Sierra Leonean footballer (born 1970)

Musa Kallon (born 8 April 1970) is a Sierra Leonean football coach and former player. He is the older brother of Sierra Leonean international footballers Mohamed Kallon, and Kemokai Kallon.

== Playing career ==
=== Club ===
Kallon was born in Kenema, Sierra Leone. He played as a midfielder for Vanspor (1994–1995) in Turkey, Sportul Studențesc București (1995–1996) in Romania, and PSM Makassar, Persikota Tangerang and Persebaya Surabaya (1996–1999) in Indonesia.

=== International ===
Kallon was capped several times for Sierra Leone between 1990 and 1998, and scored two goals in a 5–1 win against Niger to help Sierra Leone qualify for the 1996 African Cup of Nations in South Africa.

== Coaching career ==
After retiring as a player, Kallon also coached the Sierra Leone U-17 side in the 2003 FIFA U-17 World Championship in Finland after managing a second-place finish in the 2003 African U-17 Championship.
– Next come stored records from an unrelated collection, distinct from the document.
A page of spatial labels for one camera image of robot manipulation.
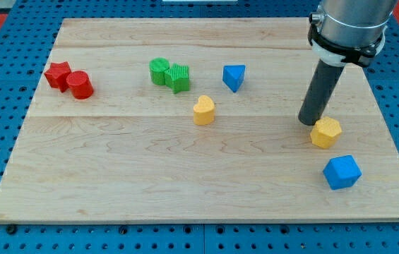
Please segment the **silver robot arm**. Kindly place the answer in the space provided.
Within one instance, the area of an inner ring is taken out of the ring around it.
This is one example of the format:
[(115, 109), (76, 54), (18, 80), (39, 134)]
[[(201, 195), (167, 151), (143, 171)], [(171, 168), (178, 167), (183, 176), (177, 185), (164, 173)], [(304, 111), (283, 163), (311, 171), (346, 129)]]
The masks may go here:
[(329, 66), (367, 67), (384, 47), (398, 0), (322, 0), (309, 14), (308, 41)]

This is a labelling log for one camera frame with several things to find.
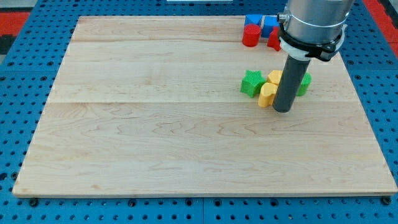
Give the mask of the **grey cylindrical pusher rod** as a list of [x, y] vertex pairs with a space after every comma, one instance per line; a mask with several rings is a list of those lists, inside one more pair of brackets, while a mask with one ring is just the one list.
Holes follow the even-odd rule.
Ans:
[[287, 57], [272, 104], [277, 112], [290, 111], [309, 63], [309, 60], [297, 60], [290, 55]]

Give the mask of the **black and white clamp mount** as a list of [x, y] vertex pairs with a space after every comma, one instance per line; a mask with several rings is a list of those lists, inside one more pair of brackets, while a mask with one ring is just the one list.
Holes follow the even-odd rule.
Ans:
[[311, 58], [317, 58], [329, 62], [343, 45], [346, 28], [347, 25], [343, 25], [338, 36], [326, 44], [309, 44], [292, 37], [285, 31], [284, 25], [280, 24], [278, 31], [280, 47], [296, 60], [309, 61]]

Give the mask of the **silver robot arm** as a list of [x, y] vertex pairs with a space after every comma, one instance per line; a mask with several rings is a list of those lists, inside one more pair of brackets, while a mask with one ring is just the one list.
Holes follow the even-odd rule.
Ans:
[[330, 61], [345, 40], [353, 0], [288, 0], [278, 13], [278, 39], [287, 53], [273, 108], [290, 111], [311, 59]]
In 2007 he coached Central Parade.

Kallon coached Kallon F.C. to a runners up position in the 2004–05 League Championship. He fell out with his players, management and his younger brother, however, who later sacked him. In 2005, Kallon was banned for a year after forcefully stopping a league match between Kallon FC and Diamond Stars by letting his daughter sit down in the centre of the field, after the players refused to play under him.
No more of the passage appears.